§ **What you have to do**
Search the entries below for "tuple" and copy each matching line.

Data extracted from a collection:
◇ ◇ ◇ ◇ ◇

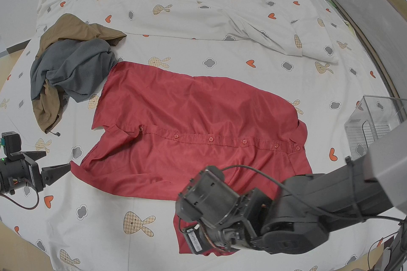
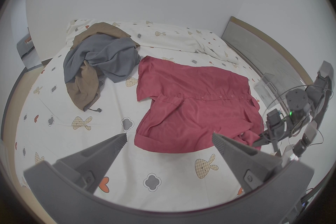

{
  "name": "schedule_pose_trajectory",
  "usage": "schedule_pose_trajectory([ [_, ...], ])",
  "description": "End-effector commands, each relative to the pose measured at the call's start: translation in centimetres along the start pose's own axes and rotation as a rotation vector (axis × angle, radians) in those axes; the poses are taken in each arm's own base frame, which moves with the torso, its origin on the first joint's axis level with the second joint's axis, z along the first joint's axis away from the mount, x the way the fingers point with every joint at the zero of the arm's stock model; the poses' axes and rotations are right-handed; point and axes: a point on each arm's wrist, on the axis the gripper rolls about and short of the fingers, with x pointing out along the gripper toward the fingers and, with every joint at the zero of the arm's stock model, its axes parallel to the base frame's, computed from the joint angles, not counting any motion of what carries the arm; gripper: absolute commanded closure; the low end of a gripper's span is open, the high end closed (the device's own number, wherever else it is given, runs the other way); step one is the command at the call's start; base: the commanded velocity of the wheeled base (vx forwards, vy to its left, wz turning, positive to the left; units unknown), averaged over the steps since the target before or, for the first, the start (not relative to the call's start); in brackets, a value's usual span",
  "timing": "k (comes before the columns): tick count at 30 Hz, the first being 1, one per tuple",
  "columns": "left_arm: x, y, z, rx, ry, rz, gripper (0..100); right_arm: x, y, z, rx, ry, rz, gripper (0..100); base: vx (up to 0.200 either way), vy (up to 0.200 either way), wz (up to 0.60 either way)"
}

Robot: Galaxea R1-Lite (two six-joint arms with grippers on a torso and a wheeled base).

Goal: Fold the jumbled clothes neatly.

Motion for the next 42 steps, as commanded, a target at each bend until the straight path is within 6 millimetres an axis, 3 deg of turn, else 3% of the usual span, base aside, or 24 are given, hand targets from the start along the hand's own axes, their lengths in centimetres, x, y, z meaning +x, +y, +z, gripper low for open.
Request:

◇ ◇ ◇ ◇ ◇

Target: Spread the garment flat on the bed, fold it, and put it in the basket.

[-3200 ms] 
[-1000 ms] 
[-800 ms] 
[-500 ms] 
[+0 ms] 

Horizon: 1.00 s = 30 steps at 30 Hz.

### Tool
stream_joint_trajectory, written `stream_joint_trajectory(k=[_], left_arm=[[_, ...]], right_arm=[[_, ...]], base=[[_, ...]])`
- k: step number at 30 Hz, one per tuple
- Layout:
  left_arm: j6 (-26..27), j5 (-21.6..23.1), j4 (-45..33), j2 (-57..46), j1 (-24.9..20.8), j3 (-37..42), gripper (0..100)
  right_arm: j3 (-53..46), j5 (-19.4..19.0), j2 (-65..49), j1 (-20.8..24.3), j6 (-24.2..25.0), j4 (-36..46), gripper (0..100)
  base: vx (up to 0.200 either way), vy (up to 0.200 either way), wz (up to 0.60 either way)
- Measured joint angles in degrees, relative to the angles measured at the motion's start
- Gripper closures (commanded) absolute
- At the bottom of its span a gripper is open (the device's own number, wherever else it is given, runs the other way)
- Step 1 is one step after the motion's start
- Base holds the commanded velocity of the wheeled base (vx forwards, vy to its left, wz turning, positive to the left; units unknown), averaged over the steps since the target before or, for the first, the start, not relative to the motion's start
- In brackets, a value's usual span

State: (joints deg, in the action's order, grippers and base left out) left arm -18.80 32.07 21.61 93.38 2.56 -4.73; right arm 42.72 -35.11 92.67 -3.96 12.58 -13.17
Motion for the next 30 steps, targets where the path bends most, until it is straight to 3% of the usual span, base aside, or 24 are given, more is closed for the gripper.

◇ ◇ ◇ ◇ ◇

§ **Solution to this exercise**
  "timing": "k (comes before the columns): tick count at 30 Hz, the first being 1, one per tuple",
- k: step number at 30 Hz, one per tuple

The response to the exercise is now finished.